What is required
Your answer is a copy of every line in the records where "edges" appears.

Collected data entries
*** Block opens ***

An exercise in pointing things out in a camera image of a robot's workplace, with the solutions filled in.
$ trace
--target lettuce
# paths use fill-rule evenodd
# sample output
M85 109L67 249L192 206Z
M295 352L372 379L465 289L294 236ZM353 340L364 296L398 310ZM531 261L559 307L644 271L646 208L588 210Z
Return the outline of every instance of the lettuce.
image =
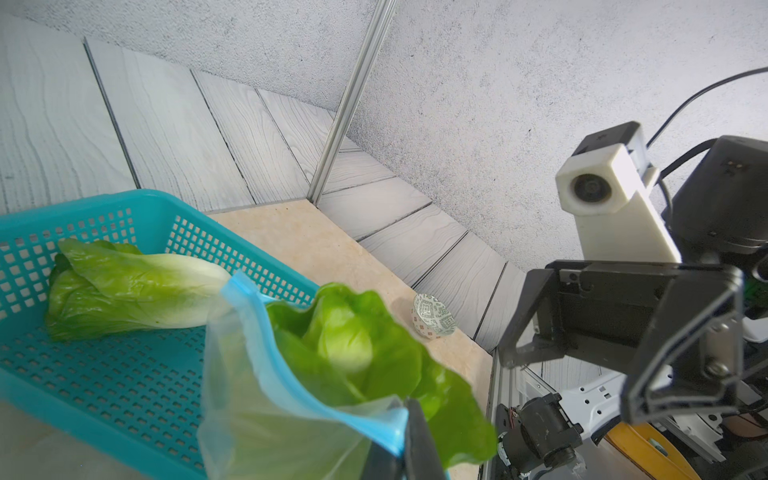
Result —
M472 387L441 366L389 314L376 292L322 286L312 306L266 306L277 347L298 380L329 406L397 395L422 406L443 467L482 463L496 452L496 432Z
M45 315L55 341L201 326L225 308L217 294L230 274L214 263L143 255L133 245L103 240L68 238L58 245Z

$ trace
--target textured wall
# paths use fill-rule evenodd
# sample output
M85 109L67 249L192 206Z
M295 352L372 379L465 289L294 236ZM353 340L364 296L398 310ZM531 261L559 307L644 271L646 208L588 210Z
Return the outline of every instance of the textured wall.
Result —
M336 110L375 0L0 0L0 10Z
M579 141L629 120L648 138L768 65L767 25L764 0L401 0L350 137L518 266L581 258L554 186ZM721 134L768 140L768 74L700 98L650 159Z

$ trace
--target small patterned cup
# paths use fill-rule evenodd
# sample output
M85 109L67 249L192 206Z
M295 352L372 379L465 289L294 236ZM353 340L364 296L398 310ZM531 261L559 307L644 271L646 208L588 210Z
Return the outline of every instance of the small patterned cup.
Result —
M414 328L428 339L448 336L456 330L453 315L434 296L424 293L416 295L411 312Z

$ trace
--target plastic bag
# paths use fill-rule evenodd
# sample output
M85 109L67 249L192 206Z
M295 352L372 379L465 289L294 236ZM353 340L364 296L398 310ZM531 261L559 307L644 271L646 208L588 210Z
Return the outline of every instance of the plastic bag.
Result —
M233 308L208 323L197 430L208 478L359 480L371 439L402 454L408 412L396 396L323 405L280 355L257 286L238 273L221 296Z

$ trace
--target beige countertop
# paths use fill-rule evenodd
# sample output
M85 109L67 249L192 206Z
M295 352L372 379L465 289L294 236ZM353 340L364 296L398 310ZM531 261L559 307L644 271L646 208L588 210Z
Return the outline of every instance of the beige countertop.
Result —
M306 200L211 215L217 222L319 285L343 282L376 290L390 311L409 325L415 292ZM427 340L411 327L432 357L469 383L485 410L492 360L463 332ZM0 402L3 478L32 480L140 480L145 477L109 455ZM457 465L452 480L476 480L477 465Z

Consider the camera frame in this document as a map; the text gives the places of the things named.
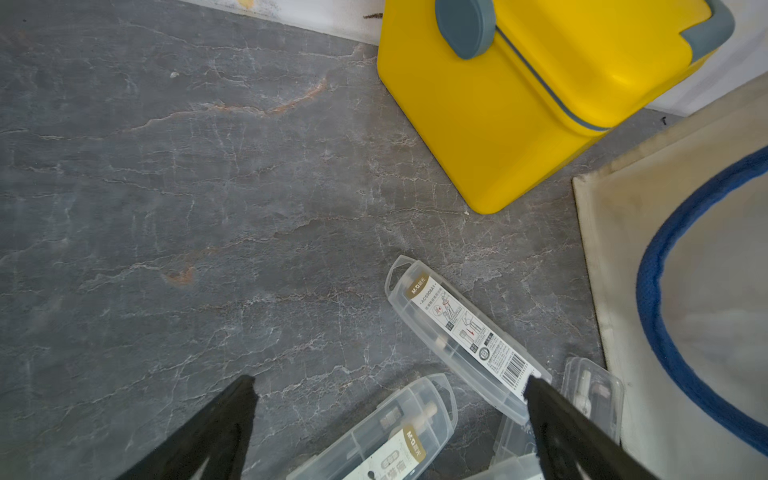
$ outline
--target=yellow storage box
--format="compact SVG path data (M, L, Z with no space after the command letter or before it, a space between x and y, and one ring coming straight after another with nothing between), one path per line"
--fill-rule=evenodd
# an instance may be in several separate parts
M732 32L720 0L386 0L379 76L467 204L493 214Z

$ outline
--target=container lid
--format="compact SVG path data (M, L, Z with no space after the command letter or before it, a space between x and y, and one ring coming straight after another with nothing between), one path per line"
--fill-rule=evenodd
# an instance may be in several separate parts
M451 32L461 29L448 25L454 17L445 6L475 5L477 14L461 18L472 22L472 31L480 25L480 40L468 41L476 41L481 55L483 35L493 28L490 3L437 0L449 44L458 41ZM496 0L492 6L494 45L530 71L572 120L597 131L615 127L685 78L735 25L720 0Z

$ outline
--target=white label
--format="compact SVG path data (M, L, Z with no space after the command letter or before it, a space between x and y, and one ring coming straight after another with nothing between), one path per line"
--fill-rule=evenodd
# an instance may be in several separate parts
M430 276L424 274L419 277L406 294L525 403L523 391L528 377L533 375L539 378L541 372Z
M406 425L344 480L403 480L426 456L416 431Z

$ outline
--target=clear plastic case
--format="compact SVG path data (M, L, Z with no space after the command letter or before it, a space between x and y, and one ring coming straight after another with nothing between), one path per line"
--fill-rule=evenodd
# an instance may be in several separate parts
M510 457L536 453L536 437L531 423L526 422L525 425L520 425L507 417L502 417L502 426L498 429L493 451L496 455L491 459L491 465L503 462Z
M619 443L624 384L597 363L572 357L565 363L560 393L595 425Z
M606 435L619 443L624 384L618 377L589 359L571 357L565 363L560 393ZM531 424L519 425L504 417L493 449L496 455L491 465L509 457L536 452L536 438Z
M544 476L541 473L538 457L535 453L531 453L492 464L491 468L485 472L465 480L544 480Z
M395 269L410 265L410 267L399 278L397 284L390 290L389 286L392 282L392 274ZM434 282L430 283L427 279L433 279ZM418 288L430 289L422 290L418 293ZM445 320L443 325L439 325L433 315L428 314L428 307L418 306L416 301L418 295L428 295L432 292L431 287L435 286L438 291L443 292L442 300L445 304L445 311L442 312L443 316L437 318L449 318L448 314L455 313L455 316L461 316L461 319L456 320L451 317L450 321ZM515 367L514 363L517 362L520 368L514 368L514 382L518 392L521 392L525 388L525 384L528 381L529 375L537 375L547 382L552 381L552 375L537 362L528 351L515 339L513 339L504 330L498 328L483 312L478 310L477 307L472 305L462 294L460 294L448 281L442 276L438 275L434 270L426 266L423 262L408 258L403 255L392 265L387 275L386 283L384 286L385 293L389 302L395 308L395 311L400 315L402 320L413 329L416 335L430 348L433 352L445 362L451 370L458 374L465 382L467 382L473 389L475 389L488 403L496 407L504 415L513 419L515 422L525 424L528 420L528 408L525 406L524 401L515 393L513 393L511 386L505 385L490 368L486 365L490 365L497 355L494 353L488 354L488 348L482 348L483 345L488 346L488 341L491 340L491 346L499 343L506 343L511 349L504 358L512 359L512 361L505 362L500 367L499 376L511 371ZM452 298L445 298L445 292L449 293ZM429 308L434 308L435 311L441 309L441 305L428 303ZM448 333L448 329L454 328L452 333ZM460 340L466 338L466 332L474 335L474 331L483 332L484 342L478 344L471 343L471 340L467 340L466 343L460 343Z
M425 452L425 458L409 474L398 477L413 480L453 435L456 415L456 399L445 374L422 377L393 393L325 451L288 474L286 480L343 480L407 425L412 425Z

*** Block closes ***
*** Block opens ***

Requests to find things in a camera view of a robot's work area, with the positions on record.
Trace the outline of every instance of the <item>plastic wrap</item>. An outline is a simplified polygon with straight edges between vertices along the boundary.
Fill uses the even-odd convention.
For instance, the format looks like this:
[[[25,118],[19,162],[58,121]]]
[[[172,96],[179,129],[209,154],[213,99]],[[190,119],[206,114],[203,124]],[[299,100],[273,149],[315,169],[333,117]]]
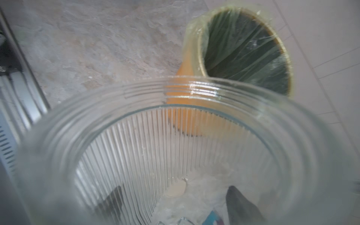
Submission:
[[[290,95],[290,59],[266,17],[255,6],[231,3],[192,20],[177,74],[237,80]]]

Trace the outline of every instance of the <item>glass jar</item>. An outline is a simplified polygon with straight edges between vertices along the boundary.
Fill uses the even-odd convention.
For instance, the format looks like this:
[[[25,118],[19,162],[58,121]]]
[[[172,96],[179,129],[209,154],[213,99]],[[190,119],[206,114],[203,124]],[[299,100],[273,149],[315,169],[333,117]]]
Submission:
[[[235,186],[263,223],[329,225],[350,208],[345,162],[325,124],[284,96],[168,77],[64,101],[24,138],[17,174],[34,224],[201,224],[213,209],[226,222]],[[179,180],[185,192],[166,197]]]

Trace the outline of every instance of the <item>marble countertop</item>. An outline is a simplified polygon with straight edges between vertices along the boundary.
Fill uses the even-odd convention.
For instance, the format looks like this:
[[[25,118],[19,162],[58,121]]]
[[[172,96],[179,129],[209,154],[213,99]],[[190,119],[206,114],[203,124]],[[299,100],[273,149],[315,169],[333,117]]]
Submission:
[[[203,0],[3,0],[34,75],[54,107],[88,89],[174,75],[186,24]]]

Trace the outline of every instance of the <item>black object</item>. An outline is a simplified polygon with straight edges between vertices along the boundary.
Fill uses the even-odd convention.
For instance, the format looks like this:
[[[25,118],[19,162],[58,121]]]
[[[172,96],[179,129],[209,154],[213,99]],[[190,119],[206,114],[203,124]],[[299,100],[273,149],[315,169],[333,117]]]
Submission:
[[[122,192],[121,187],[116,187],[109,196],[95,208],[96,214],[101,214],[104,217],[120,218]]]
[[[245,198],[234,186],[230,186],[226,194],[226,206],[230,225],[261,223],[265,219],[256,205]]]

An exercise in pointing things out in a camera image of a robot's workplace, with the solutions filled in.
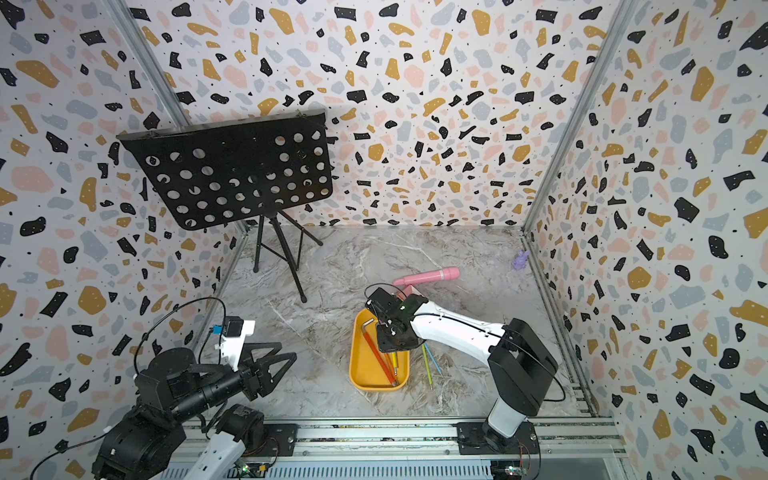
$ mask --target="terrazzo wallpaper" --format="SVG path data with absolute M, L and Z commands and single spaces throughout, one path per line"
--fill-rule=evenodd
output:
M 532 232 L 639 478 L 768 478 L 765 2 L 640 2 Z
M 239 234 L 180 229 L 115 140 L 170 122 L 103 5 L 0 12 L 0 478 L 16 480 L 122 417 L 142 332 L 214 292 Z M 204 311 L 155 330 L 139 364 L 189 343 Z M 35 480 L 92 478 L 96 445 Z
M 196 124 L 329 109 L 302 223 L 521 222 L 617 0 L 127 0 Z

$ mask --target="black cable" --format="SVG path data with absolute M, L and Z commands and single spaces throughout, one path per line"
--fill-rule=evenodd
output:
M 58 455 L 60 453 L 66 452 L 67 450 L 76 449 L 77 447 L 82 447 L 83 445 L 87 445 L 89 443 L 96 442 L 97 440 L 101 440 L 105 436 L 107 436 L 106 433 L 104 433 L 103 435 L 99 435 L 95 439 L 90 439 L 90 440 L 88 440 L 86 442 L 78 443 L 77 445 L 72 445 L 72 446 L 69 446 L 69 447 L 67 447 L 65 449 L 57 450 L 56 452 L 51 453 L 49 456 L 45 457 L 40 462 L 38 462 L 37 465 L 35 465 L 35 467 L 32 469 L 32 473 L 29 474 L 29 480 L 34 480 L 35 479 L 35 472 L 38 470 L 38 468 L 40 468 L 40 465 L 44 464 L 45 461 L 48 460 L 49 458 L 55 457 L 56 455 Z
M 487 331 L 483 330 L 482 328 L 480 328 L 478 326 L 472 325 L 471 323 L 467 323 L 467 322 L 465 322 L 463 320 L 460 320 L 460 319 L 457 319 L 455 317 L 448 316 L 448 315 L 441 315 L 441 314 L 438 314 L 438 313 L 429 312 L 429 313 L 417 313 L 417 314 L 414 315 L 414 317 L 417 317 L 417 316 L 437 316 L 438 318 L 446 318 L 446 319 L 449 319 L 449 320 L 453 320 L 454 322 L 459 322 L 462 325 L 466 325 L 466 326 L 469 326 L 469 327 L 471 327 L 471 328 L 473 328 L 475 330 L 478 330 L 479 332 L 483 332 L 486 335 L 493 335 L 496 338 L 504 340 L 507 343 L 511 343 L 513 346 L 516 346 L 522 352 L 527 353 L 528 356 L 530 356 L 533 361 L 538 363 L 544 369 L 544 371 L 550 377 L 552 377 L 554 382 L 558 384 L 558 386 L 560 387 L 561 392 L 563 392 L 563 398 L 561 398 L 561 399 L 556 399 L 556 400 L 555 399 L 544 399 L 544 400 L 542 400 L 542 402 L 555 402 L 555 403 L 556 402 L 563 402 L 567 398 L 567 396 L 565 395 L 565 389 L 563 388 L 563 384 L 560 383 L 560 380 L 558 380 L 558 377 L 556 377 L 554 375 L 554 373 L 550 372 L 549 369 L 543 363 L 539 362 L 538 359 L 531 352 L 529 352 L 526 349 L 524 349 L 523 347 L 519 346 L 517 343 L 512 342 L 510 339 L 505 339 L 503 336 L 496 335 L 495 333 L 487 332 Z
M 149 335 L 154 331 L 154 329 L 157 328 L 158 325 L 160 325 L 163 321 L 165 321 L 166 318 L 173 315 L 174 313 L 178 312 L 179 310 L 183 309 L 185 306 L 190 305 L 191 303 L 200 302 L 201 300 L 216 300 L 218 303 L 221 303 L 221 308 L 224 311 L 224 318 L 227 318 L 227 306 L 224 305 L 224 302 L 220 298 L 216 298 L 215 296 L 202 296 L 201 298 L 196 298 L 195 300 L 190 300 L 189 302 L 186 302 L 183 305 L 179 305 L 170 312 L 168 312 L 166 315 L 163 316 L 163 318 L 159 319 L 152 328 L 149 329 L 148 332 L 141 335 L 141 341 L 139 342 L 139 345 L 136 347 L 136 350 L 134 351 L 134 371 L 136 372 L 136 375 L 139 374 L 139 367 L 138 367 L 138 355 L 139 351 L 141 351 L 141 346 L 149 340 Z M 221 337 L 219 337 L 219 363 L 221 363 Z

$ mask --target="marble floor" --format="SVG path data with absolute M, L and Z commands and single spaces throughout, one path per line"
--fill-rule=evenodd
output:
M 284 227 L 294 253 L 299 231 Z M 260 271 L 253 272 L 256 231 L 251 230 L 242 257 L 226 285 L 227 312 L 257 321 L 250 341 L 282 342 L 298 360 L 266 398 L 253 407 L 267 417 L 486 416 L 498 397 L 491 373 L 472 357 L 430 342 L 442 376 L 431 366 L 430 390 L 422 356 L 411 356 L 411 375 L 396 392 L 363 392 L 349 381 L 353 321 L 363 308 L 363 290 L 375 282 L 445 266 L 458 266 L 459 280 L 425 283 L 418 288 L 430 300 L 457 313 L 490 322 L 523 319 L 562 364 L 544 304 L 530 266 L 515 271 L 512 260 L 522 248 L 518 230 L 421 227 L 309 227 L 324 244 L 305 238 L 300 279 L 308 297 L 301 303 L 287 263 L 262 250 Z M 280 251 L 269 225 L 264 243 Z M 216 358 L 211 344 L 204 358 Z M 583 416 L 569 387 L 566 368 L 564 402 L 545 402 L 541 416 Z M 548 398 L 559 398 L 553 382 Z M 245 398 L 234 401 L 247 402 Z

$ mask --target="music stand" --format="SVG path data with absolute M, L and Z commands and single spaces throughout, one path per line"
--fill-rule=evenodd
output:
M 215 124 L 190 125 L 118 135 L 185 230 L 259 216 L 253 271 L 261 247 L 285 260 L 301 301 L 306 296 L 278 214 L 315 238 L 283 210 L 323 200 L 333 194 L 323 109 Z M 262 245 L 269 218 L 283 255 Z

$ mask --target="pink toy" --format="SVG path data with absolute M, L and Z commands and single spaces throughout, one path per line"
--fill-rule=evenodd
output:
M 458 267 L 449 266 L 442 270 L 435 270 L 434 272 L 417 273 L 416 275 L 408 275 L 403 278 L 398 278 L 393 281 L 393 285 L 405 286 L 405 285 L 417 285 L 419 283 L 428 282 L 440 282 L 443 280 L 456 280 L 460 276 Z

*** Block closes ***
*** Block opens ***

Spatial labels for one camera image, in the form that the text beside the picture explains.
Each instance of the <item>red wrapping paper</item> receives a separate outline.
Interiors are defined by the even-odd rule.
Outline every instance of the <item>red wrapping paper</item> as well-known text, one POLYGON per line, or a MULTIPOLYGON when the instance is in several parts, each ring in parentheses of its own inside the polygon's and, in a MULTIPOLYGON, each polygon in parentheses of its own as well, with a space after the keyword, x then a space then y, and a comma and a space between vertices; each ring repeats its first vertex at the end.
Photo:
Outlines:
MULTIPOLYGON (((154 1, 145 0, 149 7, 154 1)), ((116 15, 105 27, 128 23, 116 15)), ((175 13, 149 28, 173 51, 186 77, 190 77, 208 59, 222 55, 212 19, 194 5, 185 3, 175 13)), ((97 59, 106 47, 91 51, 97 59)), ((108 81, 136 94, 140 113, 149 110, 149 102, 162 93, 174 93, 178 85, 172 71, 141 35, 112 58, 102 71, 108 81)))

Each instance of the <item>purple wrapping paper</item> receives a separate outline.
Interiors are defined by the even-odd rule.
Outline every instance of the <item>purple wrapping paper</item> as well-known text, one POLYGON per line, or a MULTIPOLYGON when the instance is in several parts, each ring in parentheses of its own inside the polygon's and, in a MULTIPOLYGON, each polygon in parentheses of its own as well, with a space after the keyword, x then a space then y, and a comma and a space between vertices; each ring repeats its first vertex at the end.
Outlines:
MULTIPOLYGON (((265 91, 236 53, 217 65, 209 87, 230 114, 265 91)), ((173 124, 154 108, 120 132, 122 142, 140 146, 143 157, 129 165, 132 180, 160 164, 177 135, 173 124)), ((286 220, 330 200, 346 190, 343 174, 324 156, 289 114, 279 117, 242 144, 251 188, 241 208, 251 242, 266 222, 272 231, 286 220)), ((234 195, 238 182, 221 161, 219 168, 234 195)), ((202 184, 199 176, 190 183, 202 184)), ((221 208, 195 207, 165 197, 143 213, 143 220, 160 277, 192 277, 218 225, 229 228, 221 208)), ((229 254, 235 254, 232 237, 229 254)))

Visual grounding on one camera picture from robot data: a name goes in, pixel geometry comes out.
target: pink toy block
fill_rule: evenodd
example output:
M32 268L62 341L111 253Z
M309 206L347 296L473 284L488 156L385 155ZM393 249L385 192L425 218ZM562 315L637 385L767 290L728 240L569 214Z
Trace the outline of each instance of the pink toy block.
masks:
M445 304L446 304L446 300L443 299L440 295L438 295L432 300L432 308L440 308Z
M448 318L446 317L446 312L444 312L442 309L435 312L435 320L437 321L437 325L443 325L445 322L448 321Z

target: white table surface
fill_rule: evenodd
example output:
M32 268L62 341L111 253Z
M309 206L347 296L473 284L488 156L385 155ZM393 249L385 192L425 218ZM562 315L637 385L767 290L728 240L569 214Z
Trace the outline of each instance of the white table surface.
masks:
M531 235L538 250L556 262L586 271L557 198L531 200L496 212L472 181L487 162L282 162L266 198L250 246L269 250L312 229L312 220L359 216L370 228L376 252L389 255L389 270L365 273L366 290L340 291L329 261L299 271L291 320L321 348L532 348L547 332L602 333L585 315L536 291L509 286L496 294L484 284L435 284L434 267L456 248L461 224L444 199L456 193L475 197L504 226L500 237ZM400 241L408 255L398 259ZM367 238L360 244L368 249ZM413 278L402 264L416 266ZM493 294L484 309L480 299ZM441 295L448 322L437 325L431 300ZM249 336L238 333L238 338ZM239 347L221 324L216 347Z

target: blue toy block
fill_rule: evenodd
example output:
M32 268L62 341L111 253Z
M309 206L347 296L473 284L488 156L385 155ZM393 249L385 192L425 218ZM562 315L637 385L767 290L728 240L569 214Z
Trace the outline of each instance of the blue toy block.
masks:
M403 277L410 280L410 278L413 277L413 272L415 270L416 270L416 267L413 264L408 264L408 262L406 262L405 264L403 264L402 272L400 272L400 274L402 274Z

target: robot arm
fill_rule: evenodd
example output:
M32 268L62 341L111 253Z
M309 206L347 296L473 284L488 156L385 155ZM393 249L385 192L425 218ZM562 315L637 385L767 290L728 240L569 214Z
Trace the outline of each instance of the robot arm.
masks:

*** Block closes ***

Task response
Trace the outline of every instance of the <item>plastic wrap</item>. An outline is a simplified polygon with straight edges between vertices along the boundary.
Trace the outline of every instance of the <item>glass jar</item>. An outline is a simplified polygon with straight edges between vertices along the boundary.
Trace the outline of every instance of the <item>marble countertop</item>. An outline is a simplified polygon with straight edges between vertices along the boundary.
Trace the outline of every instance of the <item>black object</item>. An outline is a simplified polygon with straight edges between vertices along the boundary.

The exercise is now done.